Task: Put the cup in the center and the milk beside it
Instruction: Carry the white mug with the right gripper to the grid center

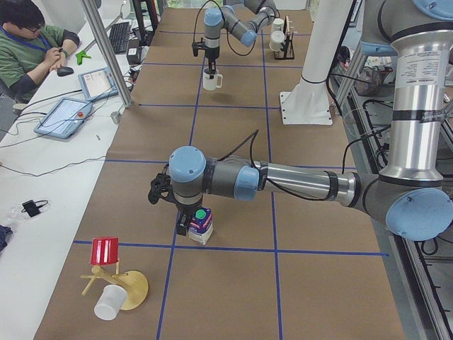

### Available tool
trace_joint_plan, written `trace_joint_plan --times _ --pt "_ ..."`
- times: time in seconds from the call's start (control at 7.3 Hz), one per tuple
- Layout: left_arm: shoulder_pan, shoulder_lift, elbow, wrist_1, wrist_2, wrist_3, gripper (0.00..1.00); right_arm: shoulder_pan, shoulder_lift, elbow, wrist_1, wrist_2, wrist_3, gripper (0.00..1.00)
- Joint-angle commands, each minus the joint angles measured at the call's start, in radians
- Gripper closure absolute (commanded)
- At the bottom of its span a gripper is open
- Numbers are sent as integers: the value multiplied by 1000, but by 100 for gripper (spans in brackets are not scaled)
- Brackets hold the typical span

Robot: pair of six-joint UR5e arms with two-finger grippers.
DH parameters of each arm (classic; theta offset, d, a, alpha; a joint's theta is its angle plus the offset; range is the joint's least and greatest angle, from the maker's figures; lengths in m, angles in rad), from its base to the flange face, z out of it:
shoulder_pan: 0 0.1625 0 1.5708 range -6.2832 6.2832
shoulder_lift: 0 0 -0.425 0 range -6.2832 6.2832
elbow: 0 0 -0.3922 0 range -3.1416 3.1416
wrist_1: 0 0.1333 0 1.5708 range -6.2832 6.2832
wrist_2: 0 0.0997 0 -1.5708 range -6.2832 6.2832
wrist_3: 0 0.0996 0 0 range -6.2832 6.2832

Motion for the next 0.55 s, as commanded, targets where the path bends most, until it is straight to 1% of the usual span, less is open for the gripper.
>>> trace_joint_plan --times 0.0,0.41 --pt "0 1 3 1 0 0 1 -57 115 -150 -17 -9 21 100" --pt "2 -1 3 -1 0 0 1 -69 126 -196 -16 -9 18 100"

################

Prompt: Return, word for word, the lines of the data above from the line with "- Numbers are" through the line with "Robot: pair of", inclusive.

Task answer:
- Numbers are sent as integers: the value multiplied by 1000, but by 100 for gripper (spans in brackets are not scaled)
- Brackets hold the typical span

Robot: pair of six-joint UR5e arms with two-finger grippers.

No more output is required for the exercise.